*Brief*
Lines from the first one down to the one containing "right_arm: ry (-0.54" in the data below are the only ones needed; please return them exactly, both ends included.

[Stored entries]
——————————
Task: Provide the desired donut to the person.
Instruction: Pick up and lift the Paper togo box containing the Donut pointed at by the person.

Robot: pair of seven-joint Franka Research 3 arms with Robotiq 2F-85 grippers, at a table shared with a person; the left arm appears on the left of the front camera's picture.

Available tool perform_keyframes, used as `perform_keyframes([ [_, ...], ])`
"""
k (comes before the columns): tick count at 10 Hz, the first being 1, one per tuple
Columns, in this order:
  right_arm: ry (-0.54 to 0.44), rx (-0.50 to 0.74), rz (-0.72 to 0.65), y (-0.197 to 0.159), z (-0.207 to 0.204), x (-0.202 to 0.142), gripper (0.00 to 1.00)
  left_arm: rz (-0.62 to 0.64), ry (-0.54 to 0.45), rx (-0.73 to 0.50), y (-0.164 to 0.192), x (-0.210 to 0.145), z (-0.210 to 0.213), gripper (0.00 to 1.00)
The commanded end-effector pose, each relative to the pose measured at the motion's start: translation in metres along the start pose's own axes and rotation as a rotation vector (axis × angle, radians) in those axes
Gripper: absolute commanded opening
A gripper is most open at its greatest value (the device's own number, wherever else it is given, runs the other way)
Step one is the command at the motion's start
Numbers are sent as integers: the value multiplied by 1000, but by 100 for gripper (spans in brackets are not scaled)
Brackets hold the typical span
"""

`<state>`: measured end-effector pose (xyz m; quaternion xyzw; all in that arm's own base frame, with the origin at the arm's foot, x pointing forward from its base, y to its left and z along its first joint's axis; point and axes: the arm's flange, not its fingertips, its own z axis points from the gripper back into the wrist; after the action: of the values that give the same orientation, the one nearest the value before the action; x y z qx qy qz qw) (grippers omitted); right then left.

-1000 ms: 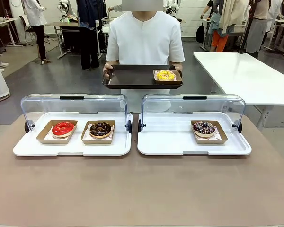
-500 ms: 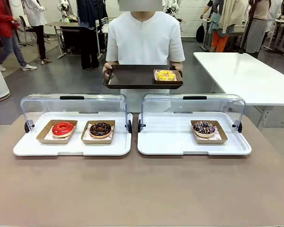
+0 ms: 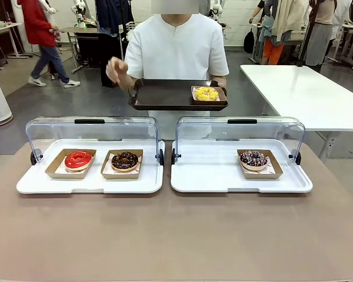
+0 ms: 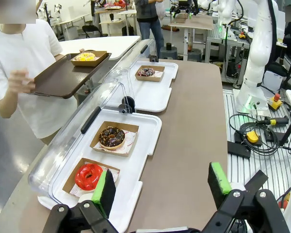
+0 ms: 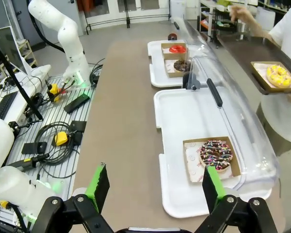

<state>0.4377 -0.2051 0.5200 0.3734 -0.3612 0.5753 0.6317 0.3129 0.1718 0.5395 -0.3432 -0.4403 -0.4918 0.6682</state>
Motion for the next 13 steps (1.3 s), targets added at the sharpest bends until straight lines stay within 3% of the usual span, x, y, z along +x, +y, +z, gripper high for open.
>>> perform_keyframes([
  [1, -2, -3, -4, 0, 1, -2, 100, -7, -12, 3, -1, 0, 1, 100],
  [13, -2, -3, -4, 0, 1, -2, 100, -7, -12, 3, -1, 0, 1, 100],
])
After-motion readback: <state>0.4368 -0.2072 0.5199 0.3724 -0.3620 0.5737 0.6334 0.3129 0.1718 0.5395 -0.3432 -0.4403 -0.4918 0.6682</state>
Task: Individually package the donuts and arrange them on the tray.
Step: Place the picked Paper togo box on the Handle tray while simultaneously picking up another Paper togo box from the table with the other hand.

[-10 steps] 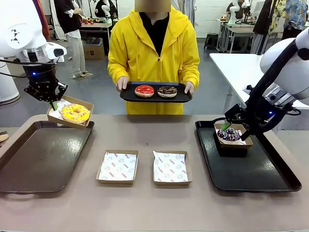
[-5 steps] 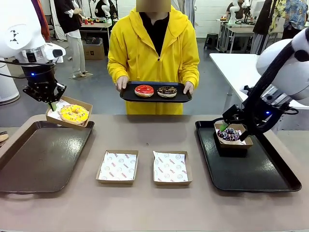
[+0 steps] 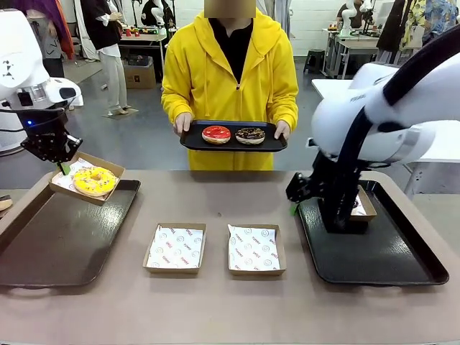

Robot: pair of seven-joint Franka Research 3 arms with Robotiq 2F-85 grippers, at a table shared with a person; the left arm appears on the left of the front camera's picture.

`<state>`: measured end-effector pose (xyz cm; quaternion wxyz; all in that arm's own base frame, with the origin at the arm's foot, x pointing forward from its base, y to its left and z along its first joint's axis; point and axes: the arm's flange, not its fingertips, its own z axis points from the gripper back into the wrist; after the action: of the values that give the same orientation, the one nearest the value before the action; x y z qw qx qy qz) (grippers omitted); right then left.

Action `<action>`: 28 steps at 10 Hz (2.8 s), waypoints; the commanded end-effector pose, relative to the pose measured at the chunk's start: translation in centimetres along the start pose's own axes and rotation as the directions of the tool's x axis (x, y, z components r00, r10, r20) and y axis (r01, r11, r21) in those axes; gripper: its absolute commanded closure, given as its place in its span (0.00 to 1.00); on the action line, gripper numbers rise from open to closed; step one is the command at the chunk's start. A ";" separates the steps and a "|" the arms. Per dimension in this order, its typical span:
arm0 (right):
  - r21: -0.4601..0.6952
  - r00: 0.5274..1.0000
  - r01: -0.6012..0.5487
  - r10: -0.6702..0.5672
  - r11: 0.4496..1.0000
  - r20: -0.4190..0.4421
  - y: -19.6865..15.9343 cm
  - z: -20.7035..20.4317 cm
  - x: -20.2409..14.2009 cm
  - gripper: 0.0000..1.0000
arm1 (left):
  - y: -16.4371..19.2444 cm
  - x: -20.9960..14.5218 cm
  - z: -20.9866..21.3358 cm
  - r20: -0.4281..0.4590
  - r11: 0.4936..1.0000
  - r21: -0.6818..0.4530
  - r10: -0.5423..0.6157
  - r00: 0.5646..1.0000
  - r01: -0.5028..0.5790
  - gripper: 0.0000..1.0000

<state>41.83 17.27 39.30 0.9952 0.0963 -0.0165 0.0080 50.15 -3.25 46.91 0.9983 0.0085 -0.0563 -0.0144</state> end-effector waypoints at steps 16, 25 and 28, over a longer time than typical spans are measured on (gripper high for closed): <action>-0.236 0.996 0.090 -0.094 0.968 -0.005 9.0 -8.7 -1.2 0.00 | 2.6 0.5 -5.8 -0.056 1.000 -0.009 0.012 0.998 -0.012 0.99; -0.160 0.995 0.090 -0.082 0.983 0.054 7.7 -9.3 -3.4 0.00 | 4.4 4.2 -9.0 -0.099 0.994 -0.029 0.105 0.990 -0.108 0.99; -0.156 0.996 0.088 -0.082 0.984 0.048 7.6 -9.4 -3.4 0.00 | 5.0 5.8 -9.7 -0.065 0.996 -0.014 0.091 0.994 -0.092 0.99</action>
<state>39.11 26.49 31.85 0.9989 0.0094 -0.0282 -0.0352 56.18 1.18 38.12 0.9994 -0.0001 -0.0161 0.0297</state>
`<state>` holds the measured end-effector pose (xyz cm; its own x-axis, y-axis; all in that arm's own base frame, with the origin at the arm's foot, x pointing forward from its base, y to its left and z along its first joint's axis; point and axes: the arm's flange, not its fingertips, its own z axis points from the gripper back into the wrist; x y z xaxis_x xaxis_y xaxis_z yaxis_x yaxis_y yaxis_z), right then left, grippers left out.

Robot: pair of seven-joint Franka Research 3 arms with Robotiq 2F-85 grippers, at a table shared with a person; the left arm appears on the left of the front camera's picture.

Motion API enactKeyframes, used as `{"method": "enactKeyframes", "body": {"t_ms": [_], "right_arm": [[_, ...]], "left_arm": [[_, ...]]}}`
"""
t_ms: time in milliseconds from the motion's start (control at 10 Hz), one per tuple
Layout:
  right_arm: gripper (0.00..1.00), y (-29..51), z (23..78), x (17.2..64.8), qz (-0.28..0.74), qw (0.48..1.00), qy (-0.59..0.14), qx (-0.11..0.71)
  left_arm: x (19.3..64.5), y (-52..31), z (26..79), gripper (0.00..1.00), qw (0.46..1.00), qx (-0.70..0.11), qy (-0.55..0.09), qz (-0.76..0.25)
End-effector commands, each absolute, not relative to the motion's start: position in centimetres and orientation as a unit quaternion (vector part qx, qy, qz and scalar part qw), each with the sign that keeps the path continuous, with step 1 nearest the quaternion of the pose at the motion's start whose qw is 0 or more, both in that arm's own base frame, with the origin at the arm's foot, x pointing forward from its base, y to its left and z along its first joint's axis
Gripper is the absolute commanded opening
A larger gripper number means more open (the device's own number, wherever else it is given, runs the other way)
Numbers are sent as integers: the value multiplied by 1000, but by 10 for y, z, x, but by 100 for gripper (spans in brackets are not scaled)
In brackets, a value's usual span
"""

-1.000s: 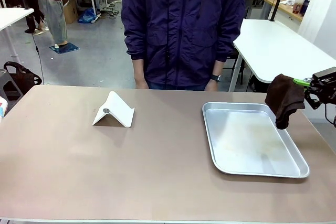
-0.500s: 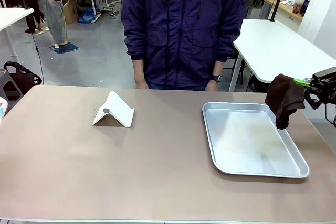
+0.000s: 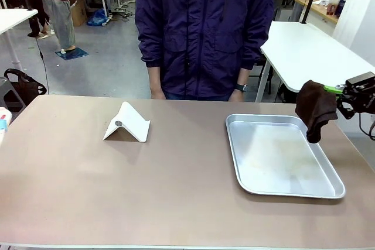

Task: Clean the surface of the table.
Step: Return the Lint Roller and towel to their original positions.

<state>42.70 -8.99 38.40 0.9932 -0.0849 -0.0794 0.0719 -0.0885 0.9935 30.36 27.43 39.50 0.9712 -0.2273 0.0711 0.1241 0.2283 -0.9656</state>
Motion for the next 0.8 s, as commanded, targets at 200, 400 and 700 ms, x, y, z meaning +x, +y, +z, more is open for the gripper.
{"method": "enactKeyframes", "body": {"t_ms": [200, 400, 700], "right_arm": [[7, 38, 438, 444, -32, 719, 11, 694], [7, 99, 444, 449, -19, 739, 14, 674], [7, 189, 437, 442, -9, 782, 10, 623]], "left_arm": [[346, 154, 482, 22, 811, -555, 87, -165], [372, 89, 505, 22, 824, -535, 74, -167], [408, 0, 519, 22, 849, -482, 104, -189]]}}
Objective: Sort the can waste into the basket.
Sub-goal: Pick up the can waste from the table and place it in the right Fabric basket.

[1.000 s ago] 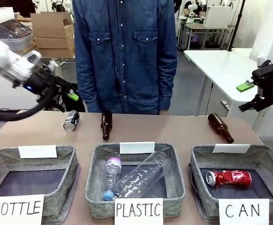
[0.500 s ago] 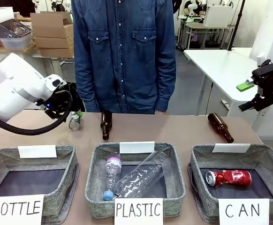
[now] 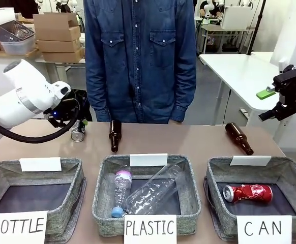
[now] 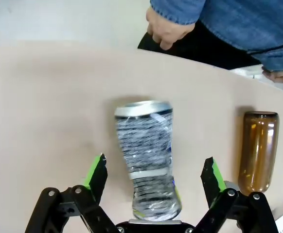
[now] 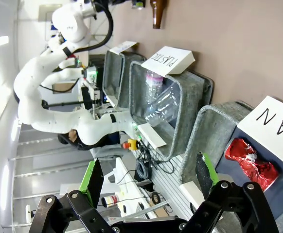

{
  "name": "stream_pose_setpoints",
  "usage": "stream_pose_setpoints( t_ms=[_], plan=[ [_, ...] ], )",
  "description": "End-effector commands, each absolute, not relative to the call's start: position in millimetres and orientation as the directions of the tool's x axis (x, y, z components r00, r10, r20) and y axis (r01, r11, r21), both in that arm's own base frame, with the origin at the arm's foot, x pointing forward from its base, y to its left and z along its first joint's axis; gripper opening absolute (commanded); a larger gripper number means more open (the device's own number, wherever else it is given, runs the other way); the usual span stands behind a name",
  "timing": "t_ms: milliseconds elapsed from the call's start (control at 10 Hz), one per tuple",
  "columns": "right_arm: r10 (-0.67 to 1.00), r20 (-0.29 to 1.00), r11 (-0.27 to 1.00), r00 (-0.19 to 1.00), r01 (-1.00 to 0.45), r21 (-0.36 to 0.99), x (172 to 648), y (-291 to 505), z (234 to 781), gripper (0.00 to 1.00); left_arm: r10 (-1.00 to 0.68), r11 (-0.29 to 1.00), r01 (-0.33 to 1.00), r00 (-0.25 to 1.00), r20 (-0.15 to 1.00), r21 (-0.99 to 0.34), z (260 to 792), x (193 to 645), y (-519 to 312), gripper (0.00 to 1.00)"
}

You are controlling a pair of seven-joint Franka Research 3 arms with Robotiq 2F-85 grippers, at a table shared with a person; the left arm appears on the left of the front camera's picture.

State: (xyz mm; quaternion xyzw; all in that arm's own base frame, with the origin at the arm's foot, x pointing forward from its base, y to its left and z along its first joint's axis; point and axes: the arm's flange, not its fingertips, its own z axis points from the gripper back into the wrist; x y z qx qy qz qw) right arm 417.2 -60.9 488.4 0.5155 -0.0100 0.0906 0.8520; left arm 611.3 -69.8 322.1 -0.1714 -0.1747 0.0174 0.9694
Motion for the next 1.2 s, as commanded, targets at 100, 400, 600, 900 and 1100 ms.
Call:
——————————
*Response*
Task: Provide the desired donut to the person.
Instruction: Pick up and lift the Paper togo box containing the Donut pointed at by the person.

Robot: pair of seven-joint Franka Research 3 arms with Robotiq 2F-85 grippers, at a table shared with a person; the left arm appears on the left of the front camera's picture.

Available tool perform_keyframes, used as `perform_keyframes([ [_, ...], ])`
"""
k (comes before the columns): tick count at 10 Hz, the first being 1, one per tuple
Columns, in this order:
  right_arm: ry (-0.54 to 0.44), rx (-0.50 to 0.74), rz (-0.72 to 0.65), y (-0.197 to 0.159), z (-0.207 to 0.204), x (-0.202 to 0.142), gripper (0.00 to 1.00)

With that, the answer is finished.